Posted to solr-user@lucene.apache.org by "Weiss, Eric" <we...@llnl.gov> on 2011/05/13 01:23:05 UTC

DIH help request: nested xml entities and xpath

Apologies in advance if this topic/question has been previously answered…I have scoured the docs, mail archives, web looking for an answer(s) with no luck.  I am sure I am just being dense or missing something obvious…please point out my stupidity as my head hurts trying to get this working.

Solr 3.1
Java 1.6
Eclipse/Tomcat 7/Maven 2.x

Goal: to extract manufacturer names from a repeating list of keywords each denoted by a Category, one of which is "Manufacturer", and load them into a MsgKeywordMF field  (see xml below)
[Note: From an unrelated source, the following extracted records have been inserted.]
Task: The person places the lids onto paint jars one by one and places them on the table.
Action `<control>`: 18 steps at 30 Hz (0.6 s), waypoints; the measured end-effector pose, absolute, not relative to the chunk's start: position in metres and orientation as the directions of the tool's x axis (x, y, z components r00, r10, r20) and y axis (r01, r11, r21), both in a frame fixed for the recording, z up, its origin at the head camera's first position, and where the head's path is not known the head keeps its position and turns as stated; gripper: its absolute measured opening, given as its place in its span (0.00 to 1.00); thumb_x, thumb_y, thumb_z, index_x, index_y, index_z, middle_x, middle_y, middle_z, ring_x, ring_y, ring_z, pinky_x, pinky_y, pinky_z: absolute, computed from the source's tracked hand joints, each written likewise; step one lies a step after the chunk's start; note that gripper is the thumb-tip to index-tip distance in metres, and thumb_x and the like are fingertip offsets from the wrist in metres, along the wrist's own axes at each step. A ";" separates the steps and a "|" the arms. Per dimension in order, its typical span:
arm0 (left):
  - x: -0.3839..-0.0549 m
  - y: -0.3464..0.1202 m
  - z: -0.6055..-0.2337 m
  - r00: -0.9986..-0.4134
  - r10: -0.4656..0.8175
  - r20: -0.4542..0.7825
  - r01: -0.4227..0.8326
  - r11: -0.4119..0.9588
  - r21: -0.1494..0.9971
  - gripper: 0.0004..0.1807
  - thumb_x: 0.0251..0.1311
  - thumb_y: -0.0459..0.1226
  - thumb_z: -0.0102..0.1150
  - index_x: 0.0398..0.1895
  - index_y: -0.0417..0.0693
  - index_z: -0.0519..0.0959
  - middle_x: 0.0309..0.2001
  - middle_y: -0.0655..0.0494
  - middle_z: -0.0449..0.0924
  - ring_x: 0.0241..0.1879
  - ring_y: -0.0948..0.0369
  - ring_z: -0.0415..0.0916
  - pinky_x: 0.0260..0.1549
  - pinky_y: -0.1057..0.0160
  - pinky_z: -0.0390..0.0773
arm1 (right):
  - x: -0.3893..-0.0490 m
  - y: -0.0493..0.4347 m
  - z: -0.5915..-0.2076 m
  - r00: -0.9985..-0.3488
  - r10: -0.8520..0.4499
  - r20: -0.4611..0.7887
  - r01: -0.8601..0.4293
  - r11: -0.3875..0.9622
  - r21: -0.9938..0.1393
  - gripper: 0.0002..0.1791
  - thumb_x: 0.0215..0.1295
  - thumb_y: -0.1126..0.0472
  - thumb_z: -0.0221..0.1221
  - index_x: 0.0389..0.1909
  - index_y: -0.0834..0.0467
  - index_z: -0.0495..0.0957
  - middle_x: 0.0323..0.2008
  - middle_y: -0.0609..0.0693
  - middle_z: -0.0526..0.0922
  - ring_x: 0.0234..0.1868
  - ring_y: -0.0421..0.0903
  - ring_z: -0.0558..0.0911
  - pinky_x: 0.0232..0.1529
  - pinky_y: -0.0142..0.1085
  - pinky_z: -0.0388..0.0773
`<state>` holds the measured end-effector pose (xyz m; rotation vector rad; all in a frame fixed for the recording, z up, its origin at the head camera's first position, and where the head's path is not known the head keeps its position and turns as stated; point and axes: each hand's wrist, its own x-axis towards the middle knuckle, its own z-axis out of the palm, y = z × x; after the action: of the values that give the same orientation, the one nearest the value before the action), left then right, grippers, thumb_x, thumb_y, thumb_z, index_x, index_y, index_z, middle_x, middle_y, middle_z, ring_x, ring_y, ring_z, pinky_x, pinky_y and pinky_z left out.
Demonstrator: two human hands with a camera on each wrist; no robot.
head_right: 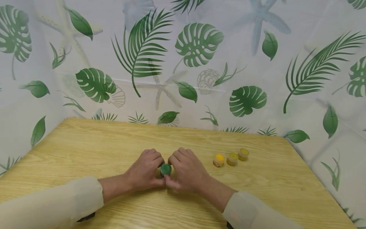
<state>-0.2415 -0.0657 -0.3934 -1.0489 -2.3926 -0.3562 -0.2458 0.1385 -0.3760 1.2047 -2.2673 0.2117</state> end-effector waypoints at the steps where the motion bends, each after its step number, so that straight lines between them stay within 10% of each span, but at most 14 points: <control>1: -0.241 -0.066 -0.393 -0.579 0.613 0.537 0.743 0.668 0.037 0.20 0.47 0.55 0.72 0.27 0.51 0.78 0.28 0.62 0.75 0.32 0.63 0.67 0.39 0.63 0.69 | -0.246 0.139 -0.376 -0.442 -0.714 0.543 -0.802 0.585 0.117 0.15 0.50 0.46 0.64 0.31 0.52 0.77 0.30 0.43 0.76 0.36 0.43 0.73 0.38 0.37 0.71; 18: -0.241 -0.066 -0.392 -0.566 0.635 0.525 0.757 0.653 0.026 0.21 0.46 0.56 0.73 0.28 0.51 0.78 0.29 0.63 0.75 0.32 0.63 0.67 0.40 0.63 0.70 | -0.243 0.139 -0.376 -0.481 -0.705 0.522 -0.764 0.629 0.146 0.21 0.55 0.38 0.63 0.24 0.52 0.73 0.24 0.42 0.73 0.30 0.42 0.70 0.36 0.37 0.68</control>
<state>-0.2409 -0.0658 -0.3924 -1.0849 -2.3938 -0.3415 -0.2432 0.1390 -0.3759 1.1478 -2.3059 0.1430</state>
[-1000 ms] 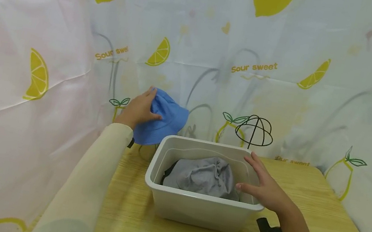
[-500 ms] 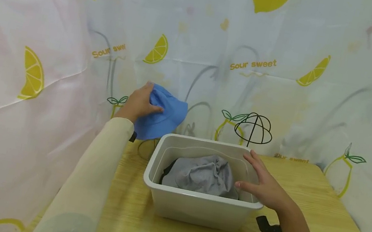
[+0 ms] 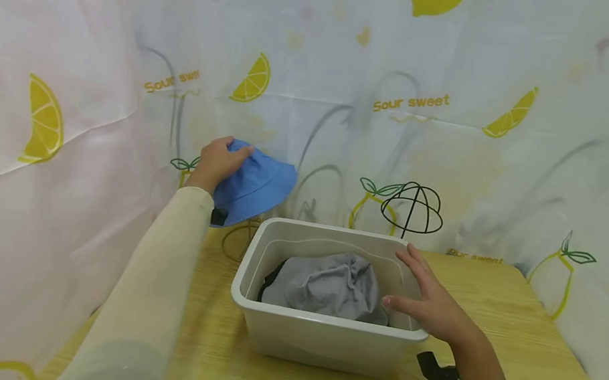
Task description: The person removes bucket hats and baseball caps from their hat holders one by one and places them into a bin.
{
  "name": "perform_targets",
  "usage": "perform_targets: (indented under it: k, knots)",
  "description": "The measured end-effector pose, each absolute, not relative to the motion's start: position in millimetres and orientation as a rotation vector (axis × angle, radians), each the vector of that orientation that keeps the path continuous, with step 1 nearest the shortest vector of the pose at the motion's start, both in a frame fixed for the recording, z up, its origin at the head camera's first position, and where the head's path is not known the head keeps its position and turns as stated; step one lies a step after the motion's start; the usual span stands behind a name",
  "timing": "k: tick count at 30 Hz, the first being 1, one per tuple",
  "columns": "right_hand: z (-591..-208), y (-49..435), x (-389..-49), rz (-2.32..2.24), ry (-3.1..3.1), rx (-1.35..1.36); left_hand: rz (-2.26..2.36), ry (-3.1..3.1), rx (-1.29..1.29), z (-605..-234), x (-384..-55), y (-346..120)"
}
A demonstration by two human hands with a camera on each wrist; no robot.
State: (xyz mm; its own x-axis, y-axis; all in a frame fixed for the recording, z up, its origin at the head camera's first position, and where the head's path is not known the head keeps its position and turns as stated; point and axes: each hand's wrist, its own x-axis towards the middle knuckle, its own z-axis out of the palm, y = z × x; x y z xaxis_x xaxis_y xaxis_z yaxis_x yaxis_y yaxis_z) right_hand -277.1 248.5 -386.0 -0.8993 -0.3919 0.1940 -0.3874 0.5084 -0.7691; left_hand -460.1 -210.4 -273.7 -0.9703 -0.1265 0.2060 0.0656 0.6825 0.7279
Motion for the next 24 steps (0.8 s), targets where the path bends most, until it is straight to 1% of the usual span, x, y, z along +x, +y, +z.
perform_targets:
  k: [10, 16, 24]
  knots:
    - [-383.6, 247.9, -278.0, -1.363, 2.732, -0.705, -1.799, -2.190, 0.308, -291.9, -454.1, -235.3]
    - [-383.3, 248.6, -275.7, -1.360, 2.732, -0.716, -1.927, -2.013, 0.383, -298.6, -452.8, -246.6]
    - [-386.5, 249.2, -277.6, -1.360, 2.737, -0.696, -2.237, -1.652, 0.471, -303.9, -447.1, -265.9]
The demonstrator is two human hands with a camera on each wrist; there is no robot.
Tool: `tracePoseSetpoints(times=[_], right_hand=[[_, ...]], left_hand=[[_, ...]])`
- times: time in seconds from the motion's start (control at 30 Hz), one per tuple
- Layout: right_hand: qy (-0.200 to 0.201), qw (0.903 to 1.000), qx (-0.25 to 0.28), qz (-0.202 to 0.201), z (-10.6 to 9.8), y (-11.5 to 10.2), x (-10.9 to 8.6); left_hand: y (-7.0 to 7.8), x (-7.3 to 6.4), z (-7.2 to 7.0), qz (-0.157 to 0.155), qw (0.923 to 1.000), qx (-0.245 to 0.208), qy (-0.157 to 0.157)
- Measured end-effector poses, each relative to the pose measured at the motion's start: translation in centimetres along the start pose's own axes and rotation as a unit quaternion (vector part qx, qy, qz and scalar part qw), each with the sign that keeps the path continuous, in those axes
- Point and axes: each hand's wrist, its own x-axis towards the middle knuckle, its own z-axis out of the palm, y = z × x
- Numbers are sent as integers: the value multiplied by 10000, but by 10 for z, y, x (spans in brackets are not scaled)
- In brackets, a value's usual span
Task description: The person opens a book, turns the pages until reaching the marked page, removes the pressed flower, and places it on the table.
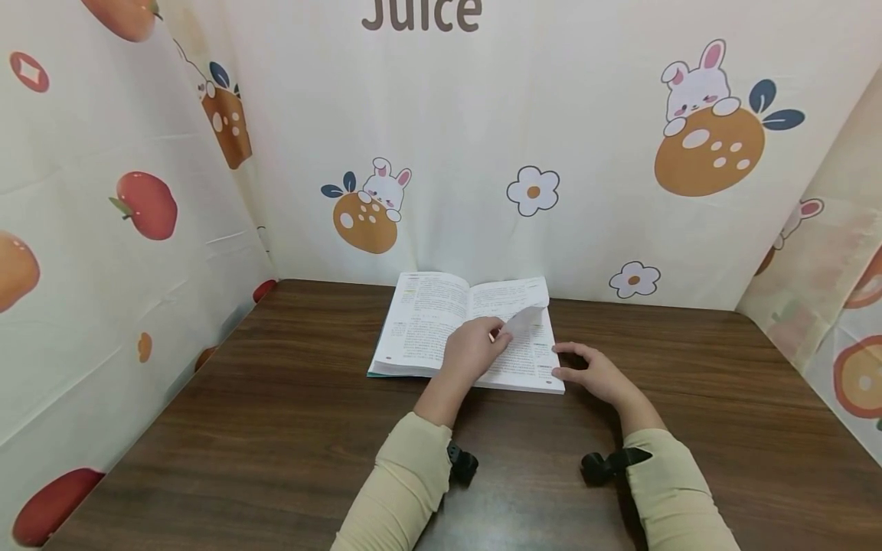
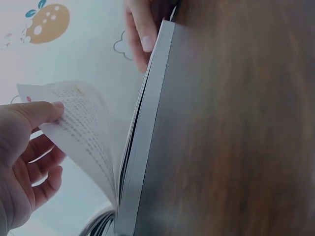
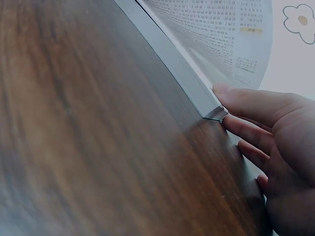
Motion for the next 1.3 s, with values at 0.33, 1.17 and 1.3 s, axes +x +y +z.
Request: tracePoseSetpoints(times=[0.33,1.17,1.3], right_hand=[[20,10000,18,-85,-1,0,0],[8,9999,61,-104,-1,0,0],[0,9999,81,-103,-1,-1,0]], left_hand=[[-15,5,-12,-501,9845,-1666,229],[-60,2,-71,-941,9603,-2567,562],[-69,-2,-82,-1065,9579,-2607,567]])
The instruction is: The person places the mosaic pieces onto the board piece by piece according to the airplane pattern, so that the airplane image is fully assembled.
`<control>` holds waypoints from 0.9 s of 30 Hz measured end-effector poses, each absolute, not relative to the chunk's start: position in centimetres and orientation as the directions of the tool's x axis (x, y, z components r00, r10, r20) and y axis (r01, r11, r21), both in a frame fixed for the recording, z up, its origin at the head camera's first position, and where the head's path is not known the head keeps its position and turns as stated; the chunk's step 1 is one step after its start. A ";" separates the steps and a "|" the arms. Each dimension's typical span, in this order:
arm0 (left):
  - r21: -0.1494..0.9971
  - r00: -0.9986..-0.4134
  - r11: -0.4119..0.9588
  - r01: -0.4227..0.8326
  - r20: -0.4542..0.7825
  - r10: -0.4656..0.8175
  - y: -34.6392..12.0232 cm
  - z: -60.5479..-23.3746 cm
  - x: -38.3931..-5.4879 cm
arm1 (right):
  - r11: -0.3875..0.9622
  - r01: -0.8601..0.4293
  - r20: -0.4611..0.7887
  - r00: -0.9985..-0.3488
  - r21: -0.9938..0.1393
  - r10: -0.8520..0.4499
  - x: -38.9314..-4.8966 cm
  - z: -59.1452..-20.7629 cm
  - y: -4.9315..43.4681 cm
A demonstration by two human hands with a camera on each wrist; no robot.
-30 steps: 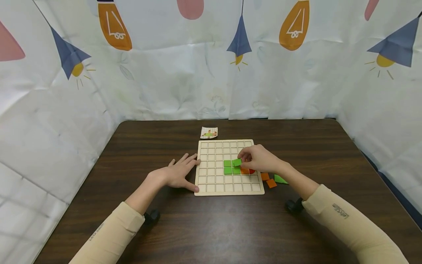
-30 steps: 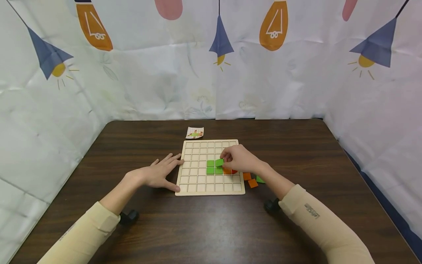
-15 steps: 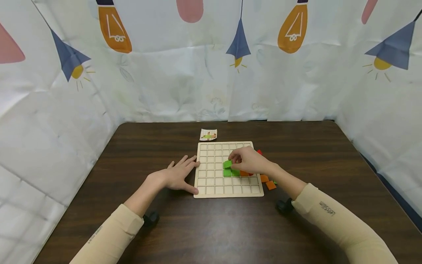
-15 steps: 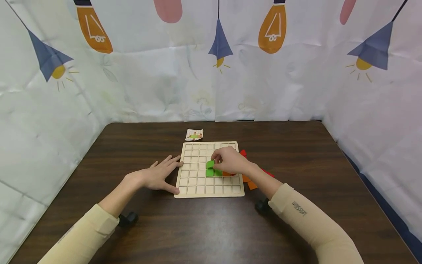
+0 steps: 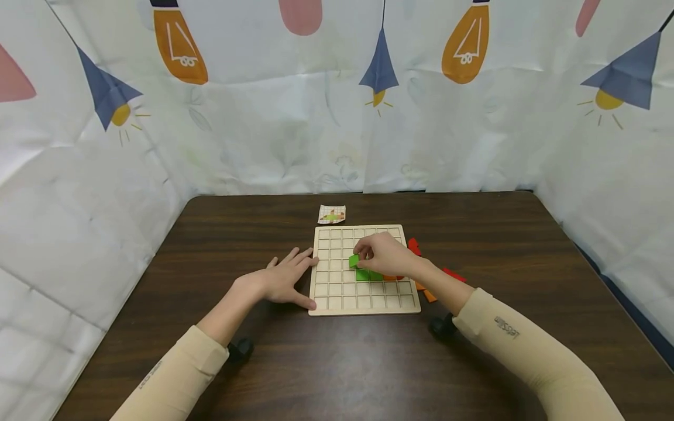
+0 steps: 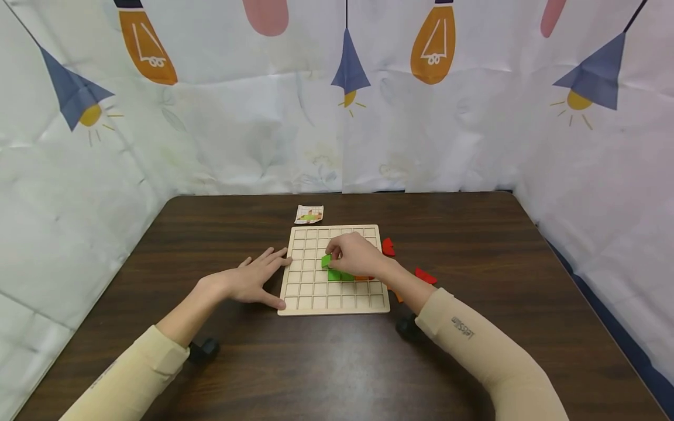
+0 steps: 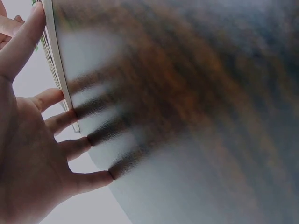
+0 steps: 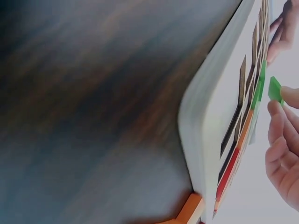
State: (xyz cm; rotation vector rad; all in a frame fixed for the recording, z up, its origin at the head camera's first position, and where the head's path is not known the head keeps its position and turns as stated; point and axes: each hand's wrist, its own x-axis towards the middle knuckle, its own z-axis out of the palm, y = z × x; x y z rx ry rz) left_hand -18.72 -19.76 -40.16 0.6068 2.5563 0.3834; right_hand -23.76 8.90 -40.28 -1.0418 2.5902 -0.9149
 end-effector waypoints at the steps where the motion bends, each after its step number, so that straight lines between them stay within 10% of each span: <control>1: 0.369 -0.786 0.863 0.345 -0.389 0.481 -19.8 -40.2 -18.7 | 0.562 -0.555 0.037 -0.731 -0.613 -0.682 -23.8 -40.3 8.8; 27: 0.373 -0.786 0.863 0.342 -0.391 0.480 -19.8 -40.0 -18.6 | 0.638 -0.568 -0.045 -0.728 -0.520 -0.684 -24.0 -40.1 6.7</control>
I have xml files I am loading via DIH.  This an abbreviated example xml data (each file has repeating "Report" items, each report has repeating MsgSet, Msg, MsgList, etc items).  Notice the nested repeating groups, namely MsgItems, within each document (Report):


<Report>

  <ReportMeta>

    <ReportDate>02/22/2011</ReportDate>

     …

  </ReportMeta>

  <MsgSet>

    <Msg>

      <SourceDocID>http://someurl.com/path/to/doc</SourceDocID>

       …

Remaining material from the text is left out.